The adjectives used to describe these moves - mechanical, awkward, false - are the same kinds of adjectives you’d use to describe a performance of intermittent competence. One where somebody clearly had seen the kinds of things that the style entails, but hadn’t internalised them yet. But the performance under discussion was actually very accomplished. The singers owned the moves, they were just of another era.

This is the first thread from this case study: how styles of physical musicality (or musical physicality) change over time, and how people respond to them.

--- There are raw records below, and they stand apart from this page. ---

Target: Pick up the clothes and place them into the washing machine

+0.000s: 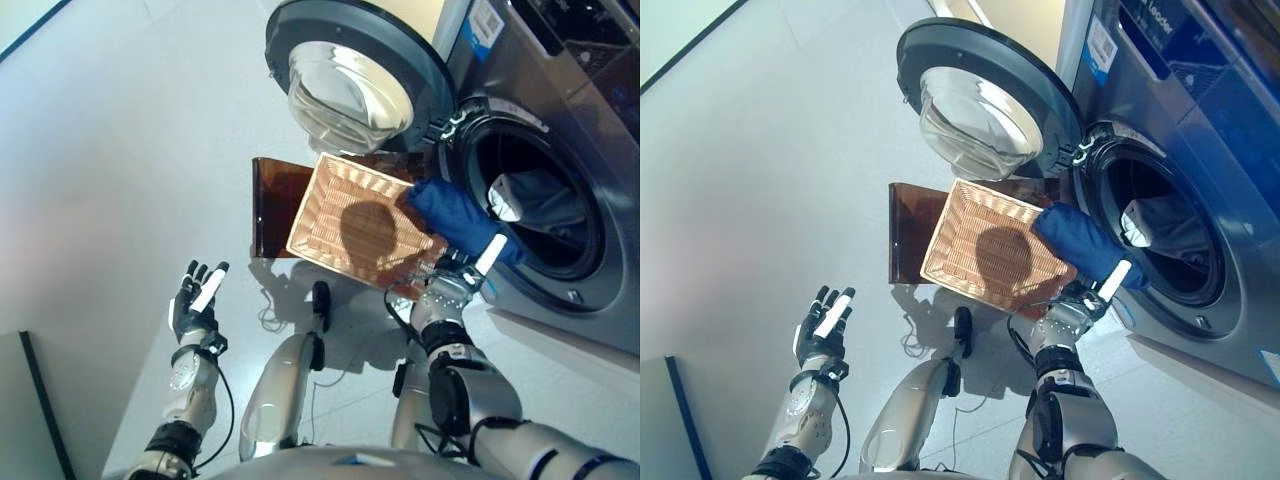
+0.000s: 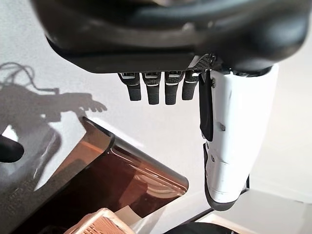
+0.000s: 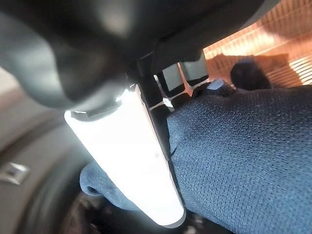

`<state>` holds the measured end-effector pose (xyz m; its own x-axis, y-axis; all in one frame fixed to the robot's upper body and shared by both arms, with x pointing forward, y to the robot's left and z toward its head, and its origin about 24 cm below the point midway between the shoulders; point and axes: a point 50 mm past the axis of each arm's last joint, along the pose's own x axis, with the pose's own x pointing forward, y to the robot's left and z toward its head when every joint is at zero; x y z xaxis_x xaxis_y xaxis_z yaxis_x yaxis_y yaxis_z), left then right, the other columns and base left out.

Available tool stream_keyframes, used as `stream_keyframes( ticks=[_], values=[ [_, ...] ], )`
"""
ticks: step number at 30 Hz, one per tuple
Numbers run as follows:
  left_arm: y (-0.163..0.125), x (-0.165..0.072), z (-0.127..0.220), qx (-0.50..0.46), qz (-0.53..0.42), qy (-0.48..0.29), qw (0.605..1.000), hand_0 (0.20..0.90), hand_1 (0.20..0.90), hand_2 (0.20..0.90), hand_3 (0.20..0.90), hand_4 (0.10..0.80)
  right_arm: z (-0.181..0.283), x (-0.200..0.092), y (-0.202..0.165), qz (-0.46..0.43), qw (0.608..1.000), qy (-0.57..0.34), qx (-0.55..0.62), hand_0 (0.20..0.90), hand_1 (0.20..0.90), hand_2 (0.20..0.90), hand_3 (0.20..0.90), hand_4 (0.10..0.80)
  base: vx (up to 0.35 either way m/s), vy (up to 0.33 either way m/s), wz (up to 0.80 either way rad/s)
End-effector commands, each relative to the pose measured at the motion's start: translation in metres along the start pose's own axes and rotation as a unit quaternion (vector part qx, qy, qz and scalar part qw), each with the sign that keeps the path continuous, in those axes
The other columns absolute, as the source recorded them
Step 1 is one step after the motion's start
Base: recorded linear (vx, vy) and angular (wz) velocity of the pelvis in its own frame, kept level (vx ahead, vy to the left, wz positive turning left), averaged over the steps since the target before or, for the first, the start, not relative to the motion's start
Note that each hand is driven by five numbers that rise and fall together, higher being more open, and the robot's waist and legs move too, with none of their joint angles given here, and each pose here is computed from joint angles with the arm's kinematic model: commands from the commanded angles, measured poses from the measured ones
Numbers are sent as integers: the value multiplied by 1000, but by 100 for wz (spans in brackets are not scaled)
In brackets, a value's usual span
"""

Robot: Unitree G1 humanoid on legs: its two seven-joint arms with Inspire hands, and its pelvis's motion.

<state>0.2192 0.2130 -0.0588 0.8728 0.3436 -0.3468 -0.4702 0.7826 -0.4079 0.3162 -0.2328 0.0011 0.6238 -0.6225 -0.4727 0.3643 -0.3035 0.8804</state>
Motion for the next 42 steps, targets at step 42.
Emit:
stream_keyframes(
  ticks=[42],
  values=[
    [-13, -6, 29, 16, -81, -71, 994, 900, 900, 900, 900, 800, 78, 14, 206, 189, 972, -136, -30, 200, 200, 200, 200, 300, 4, 0, -5]
  ],
)
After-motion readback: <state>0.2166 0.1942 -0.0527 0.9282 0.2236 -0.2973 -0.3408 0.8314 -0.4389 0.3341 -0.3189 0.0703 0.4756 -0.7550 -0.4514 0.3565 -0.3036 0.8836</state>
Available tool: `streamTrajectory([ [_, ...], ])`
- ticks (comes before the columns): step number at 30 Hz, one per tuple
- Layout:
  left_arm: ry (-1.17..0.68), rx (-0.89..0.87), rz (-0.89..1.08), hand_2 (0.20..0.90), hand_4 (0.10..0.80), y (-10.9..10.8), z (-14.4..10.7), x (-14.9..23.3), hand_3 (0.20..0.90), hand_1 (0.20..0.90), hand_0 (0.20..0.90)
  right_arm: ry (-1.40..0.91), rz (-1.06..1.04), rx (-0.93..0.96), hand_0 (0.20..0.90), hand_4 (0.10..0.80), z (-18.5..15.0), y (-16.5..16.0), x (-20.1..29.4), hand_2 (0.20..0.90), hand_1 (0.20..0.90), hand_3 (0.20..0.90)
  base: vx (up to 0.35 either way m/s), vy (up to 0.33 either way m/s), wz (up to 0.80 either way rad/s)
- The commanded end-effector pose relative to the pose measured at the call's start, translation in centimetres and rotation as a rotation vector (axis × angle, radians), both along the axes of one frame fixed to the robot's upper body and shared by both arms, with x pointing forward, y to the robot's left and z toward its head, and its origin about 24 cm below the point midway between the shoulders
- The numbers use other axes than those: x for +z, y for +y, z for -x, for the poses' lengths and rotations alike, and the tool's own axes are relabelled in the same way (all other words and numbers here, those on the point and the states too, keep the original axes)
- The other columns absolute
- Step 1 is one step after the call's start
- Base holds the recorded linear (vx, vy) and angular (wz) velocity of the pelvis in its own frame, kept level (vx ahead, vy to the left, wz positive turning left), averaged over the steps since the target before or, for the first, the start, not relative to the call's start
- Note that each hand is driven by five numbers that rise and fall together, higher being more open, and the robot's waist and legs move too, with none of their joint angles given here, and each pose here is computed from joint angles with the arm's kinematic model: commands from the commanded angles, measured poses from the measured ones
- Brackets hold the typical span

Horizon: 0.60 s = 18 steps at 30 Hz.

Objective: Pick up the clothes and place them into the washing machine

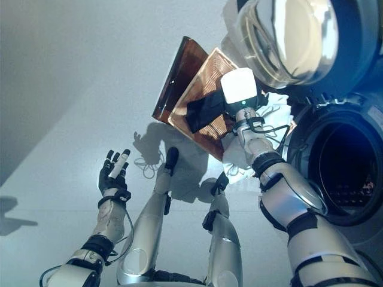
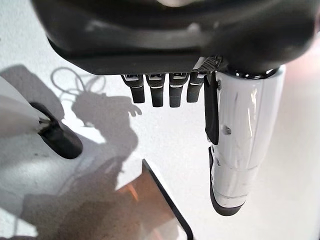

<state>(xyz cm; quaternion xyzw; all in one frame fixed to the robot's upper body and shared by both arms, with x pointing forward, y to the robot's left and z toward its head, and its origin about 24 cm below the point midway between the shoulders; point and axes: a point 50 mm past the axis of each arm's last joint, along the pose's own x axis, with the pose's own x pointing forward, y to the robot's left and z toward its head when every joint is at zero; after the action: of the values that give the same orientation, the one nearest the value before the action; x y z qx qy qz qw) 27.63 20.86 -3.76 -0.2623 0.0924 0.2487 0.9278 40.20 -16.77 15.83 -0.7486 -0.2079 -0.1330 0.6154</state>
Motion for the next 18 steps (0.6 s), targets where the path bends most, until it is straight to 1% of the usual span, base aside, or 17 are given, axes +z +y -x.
streamTrajectory([
  [1, 0.067, 0.060, -0.055, 0.900, 0.800, 1.3, 1.6, -1.3, 0.900, 0.900, 0.900, -0.198, -0.090, 0.081, 0.200, 0.300, 0.4, 0.6, 3.2, 0.200, 0.200, 0.200, 0.077, 0.024, -0.22],
  [3, 0.106, 0.069, -0.058, 0.900, 0.800, 1.5, 2.1, -2.0, 0.900, 0.900, 0.900, -0.181, -0.161, 0.122, 0.200, 0.300, 0.9, 1.1, 2.4, 0.200, 0.200, 0.200, 0.068, 0.021, -0.17],
  [6, 0.155, 0.093, -0.063, 0.900, 0.800, 1.9, 2.7, -2.7, 0.900, 0.900, 0.900, -0.166, -0.345, 0.213, 0.200, 0.300, 2.0, 2.1, 1.3, 0.200, 0.200, 0.200, 0.051, 0.022, -0.21],
  [10, 0.214, 0.109, -0.072, 0.900, 0.800, 2.1, 3.4, -3.5, 0.900, 0.900, 0.900, -0.140, -0.698, 0.358, 0.200, 0.300, 3.5, 3.8, 0.5, 0.200, 0.200, 0.200, 0.048, 0.029, -0.15],
  [14, 0.274, 0.107, -0.073, 0.900, 0.800, 2.0, 4.2, -4.4, 0.900, 0.900, 0.900, -0.058, -1.220, 0.483, 0.200, 0.300, 4.9, 4.8, -0.9, 0.200, 0.200, 0.200, 0.029, 0.014, -0.11],
  [18, 0.314, 0.089, -0.059, 0.900, 0.800, 1.4, 4.7, -5.1, 0.900, 0.900, 0.900, 0.091, -1.754, 0.573, 0.200, 0.300, 6.3, 5.5, -4.1, 0.200, 0.200, 0.200, 0.012, 0.006, -0.10],
])
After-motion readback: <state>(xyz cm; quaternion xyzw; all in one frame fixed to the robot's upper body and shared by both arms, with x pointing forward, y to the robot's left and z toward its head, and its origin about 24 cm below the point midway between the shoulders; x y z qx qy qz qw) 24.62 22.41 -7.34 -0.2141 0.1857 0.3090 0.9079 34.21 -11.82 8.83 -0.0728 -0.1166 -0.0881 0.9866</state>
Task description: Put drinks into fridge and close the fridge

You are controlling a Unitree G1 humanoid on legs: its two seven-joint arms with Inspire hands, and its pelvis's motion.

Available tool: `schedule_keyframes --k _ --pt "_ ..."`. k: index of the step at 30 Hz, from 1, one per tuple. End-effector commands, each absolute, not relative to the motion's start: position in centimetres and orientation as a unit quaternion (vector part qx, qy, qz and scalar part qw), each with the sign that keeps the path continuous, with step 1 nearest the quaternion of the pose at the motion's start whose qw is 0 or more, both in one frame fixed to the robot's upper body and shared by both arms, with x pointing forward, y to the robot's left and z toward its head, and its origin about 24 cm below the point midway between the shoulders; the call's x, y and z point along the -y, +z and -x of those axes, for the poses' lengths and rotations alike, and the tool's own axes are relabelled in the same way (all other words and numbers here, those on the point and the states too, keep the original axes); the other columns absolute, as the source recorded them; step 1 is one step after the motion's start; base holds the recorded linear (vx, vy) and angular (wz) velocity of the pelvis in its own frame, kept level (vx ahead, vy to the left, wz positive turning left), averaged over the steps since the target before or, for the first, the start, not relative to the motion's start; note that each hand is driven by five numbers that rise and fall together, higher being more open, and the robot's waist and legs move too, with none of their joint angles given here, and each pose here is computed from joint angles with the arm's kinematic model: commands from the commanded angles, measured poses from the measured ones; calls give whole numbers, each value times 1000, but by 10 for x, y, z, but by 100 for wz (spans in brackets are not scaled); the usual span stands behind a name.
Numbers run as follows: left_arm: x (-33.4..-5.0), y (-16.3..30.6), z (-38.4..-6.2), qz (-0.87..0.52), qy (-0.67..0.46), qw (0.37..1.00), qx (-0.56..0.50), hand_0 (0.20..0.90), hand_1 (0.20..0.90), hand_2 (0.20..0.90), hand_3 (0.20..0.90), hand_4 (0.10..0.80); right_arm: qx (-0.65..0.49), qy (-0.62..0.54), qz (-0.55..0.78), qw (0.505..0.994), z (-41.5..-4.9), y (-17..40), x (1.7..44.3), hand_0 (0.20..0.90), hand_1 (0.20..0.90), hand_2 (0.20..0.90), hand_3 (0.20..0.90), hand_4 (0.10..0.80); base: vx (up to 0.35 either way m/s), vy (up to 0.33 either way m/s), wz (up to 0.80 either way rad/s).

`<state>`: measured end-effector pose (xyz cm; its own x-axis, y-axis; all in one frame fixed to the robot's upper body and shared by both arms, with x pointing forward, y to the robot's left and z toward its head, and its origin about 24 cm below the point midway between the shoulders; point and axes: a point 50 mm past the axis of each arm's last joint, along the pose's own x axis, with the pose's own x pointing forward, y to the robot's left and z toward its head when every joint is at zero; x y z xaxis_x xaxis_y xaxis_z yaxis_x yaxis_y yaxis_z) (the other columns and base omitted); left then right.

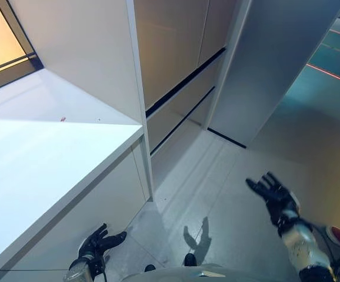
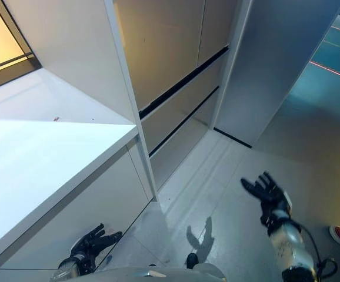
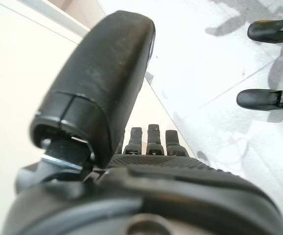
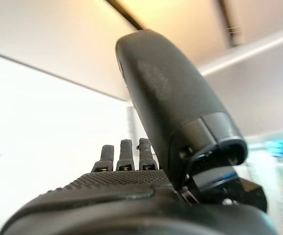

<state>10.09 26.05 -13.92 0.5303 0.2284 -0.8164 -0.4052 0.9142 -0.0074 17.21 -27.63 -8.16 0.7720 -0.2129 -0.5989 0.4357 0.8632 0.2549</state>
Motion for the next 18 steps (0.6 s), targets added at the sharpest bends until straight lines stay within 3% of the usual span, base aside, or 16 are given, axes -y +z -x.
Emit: schedule_keyframes --k 1,9,18 --pt "-273 -134 -106 84 177 875 -442 900 900 900 900 800 -267 -125 -162 942 -186 -78 274 900 900 900 900 800 -37 17 10" --pt "-256 -143 -114 88 137 866 -472 900 900 900 900 800 -494 -125 -93 855 -110 -145 260 900 900 900 900 800 -21 13 22" --pt "-252 -149 -101 115 136 855 -487 900 900 900 900 800 -532 -80 -93 838 -96 -154 245 900 900 900 900 800 17 -4 14"
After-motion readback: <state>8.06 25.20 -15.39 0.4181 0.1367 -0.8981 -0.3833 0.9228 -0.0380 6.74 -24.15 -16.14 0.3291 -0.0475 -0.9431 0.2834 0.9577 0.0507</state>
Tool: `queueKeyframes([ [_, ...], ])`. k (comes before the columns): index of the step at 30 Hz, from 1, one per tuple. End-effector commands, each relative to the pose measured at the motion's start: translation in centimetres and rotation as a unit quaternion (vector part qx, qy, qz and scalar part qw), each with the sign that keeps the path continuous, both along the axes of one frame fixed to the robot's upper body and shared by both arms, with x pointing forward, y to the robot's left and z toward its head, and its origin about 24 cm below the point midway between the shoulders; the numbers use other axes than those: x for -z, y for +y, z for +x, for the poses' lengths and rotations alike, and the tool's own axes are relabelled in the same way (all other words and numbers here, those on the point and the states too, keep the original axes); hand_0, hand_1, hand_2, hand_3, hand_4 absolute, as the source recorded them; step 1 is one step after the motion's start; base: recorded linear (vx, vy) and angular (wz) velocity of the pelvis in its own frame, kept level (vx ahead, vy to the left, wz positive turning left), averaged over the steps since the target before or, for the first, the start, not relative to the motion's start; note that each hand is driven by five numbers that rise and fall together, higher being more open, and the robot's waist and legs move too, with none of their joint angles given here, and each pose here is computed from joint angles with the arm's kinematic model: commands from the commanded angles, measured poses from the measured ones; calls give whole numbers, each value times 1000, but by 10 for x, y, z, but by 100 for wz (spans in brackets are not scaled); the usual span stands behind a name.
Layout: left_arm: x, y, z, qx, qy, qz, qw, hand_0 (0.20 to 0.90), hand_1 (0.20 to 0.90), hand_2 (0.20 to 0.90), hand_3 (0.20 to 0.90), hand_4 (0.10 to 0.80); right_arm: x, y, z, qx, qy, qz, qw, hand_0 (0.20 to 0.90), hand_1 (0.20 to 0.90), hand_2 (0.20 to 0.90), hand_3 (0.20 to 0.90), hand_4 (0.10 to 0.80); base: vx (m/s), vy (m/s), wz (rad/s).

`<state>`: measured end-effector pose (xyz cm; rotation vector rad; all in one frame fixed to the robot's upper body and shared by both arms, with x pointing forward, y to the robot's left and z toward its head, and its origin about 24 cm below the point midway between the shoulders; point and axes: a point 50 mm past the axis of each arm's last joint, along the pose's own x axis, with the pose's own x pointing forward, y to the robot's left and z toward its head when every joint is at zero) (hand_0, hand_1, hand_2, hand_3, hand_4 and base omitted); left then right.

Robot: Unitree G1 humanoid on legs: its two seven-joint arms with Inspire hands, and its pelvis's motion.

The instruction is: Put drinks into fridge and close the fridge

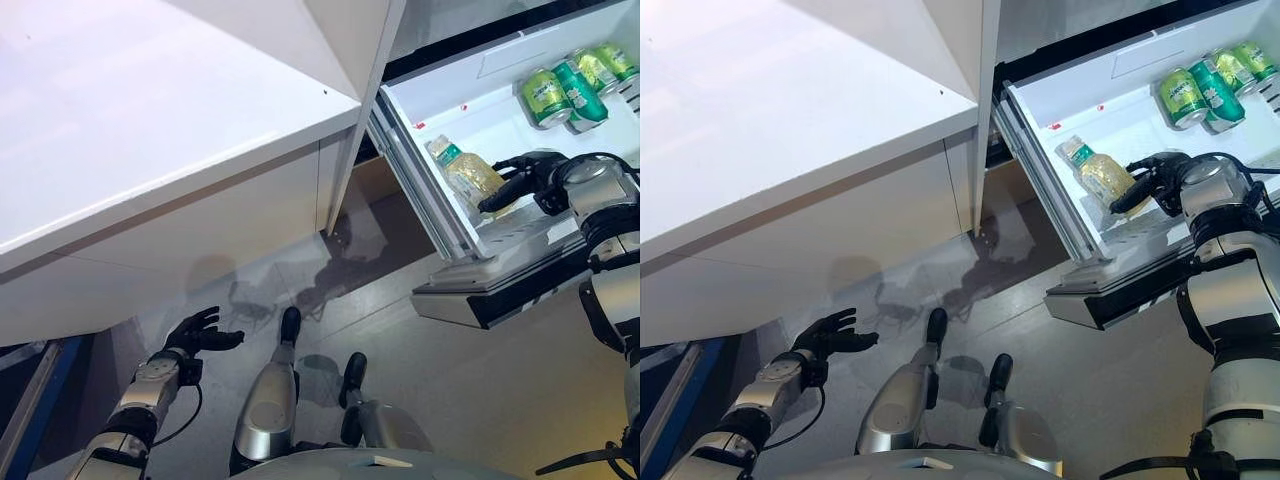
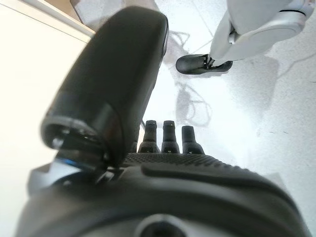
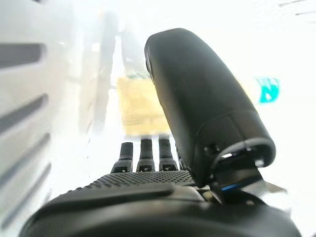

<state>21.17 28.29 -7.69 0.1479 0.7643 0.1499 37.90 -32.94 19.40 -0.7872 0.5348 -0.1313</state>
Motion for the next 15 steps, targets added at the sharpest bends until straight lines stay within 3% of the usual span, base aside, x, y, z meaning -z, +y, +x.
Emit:
queueKeyframes([
  [1, 17, 7, -29, 0, 49, 3, 999, 900, 900, 900, 900, 800, -70, -5, 0, 13, -143, -67, 987, 900, 900, 900, 900, 800, 30, 34, 4],
  [9, 37, -4, -55, 15, 99, -23, 995, 900, 900, 900, 900, 800, -115, 16, -12, -2, -384, -3, 923, 900, 900, 900, 900, 800, 44, 17, -3],
  [12, 46, -10, -68, 17, 115, -35, 993, 900, 900, 900, 900, 800, -126, 15, -35, -4, -488, 15, 873, 900, 900, 900, 900, 800, 62, 33, -8],
  [15, 50, -12, -75, 13, 123, -40, 991, 900, 900, 900, 900, 800, -124, 10, -52, 0, -528, 19, 849, 900, 900, 900, 900, 800, 52, 14, -7],
])
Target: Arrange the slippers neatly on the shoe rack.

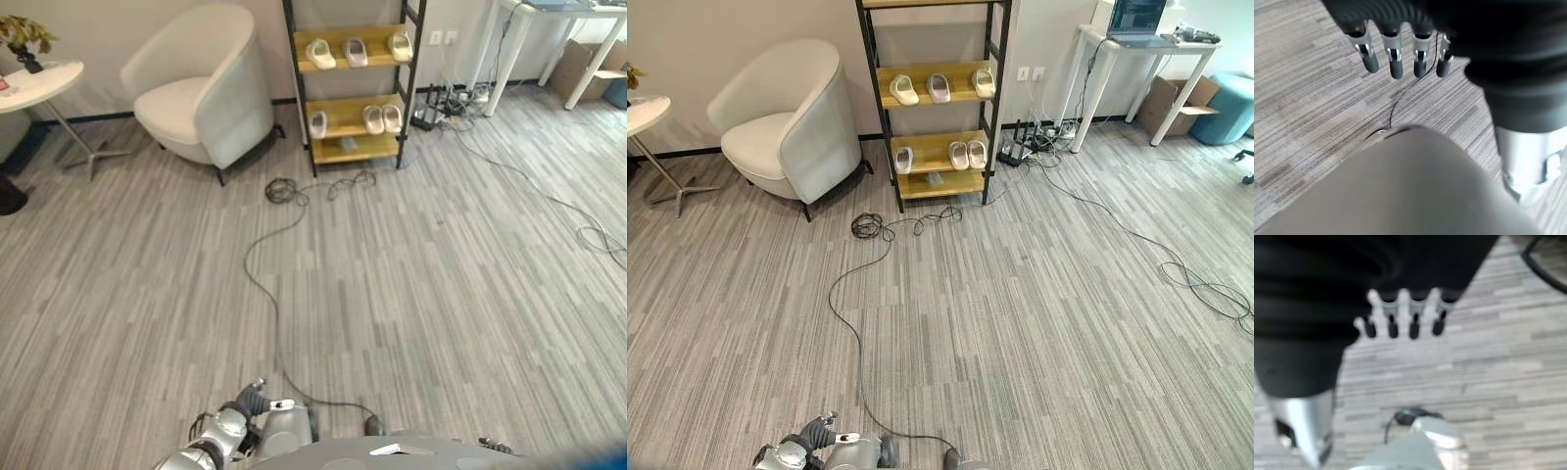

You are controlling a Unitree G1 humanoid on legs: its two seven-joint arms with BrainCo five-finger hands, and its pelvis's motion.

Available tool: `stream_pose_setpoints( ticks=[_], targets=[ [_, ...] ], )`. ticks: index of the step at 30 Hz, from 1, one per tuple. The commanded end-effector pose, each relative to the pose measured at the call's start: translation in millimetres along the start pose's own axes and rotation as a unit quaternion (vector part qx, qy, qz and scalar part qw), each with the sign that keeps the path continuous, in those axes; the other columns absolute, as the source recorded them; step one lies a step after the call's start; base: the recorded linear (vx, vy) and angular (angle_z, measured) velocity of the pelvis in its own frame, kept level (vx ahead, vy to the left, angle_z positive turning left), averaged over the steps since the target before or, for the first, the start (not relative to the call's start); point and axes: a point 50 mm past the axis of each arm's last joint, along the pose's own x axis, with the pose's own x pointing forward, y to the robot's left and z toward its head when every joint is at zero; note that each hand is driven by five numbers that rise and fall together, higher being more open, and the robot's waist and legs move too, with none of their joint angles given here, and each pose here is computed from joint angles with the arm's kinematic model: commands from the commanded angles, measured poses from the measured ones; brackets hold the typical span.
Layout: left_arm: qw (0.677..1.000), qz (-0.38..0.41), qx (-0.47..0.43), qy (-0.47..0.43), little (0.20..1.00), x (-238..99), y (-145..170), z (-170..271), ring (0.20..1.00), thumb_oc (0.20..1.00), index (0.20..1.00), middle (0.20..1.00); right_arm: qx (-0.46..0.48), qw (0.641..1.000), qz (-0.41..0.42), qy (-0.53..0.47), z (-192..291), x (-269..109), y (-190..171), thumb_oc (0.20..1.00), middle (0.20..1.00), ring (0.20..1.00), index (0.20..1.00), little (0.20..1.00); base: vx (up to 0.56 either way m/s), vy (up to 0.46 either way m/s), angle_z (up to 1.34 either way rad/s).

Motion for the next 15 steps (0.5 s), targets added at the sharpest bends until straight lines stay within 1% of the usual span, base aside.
stream_pose_setpoints(
  ticks=[1,4,7,10,15],
  targets=[
    [1.0,-0.011,0.013,-0.022,1.0,0.6,-12.5,9.5,1.0,1.0,1.0,1.0,-0.016,1.0,-0.007,-0.018,7.1,-0.1,-6.9,1.0,1.0,1.0,1.0,1.0,0.27,-0.05,-0.26],
    [1.0,-0.008,0.014,-0.022,1.0,0.3,-10.8,8.2,1.0,1.0,1.0,1.0,-0.017,1.0,-0.003,-0.02,8.6,0.2,-3.8,1.0,1.0,1.0,1.0,1.0,0.28,-0.001,-0.37],
    [1.0,-0.007,0.007,-0.001,1.0,-2.1,-10.9,-4.7,1.0,1.0,1.0,1.0,-0.024,1.0,0.006,-0.011,3.7,0.3,4.3,1.0,1.0,1.0,1.0,1.0,0.3,0.051,-0.7],
    [1.0,-0.001,0.009,0.022,1.0,-5.0,-5.9,-19.1,1.0,1.0,1.0,1.0,-0.038,0.999,0.021,-0.01,0.8,0.2,13.6,1.0,1.0,1.0,1.0,1.0,0.46,0.11,-0.65],
    [1.0,0.002,0.01,0.02,1.0,-4.7,-2.4,-18.2,1.0,1.0,1.0,1.0,-0.055,0.998,0.034,-0.026,10.1,0.8,21.6,1.0,1.0,1.0,1.0,1.0,0.28,0.11,-0.32]
  ],
)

The second thread is that the instance under discussion was a performance of a particular arrangement that is strongly identified with one particular quartet, and has accrued a very clear performance tradition based on that quartet’s rendition. This is Second Edition’s ‘Hello My Baby’ (shown at the head of this post). It is a chart that I have only heard attempted by reasonably accomplished (or, at least, up-for-it) quartets, and the pacing and phrasing invariably follows the shape as performed by Second Edition. For example, here’s a performance from the 2011 collegiate contest:

It seems to be something of a ‘statement piece’ song choice. By choosing to sing it, you are laying claim to a certain level of ambition, and aligning yourself with a certain model of barbershop masculinity that is simultaneously respectful of the tradition and appropriating it for the young guns. This is still the case when it is sung by middle-aged men, so long as they have that ostentatiously ringy sound and an energetic body language.

But it is interesting that, given the quartet persona/profile associated with the song, that nobody ever tries to re-imagine its delivery in anything more than momentary detail (e.g. lengths of pauses, not placement thereof). I think to an extent the arrangement would resist that, but, still it’s surprising that the young guns don’t try.

But the continuous performance tradition does give a wonderful illustration of the way intuitive patterns of feeling and movement are integral to musical thought. For, whilst people duplicate Second Edition’s delivery, their body language is entirely their own - while still being entirely consistent with the way Second Edition performed.

Anyway, I was uncertain whether you’d still call this ‘old barbershop’ when it so clearly relates to a reference performance and the collection of meanings it has accrued. But it is very much barbershopper’s music, in both pacing and gesture: to the extent it affirms a barbershop audience, it risks alienating audiences that don’t share that tradition. This is where Chapter 4 of my barbershop book (on barbershop’s cultishness and public image issues) meets Chapter 6 (on performance mannerisms).

The third thread is that, twenty years ago, when we talked about ‘old barbershop’, one of the key things we meant was that stopping/starting delivery, with frequent tempo changes that had evolved in dialogue with the erstwhile Interpretation Category. One of the major projects of the 1993 judging category changes was to encourage a more holistic, less atomised, approach to delivery, via the concept of ‘theme’ in the Music and Presentation Categories.

Notwithstanding occasional song-specific examples such as this case study, this project succeeded remarkably quickly. Whilst the tradition still deploys changes of pace and delivery style, it works these days in alignment with larger structural boundaries, with much less of the bar-to-bar shifts.

Which in turn leads me to wonder what sounds normal now that, in 20 years, we’ll be hearing as old-fashioned.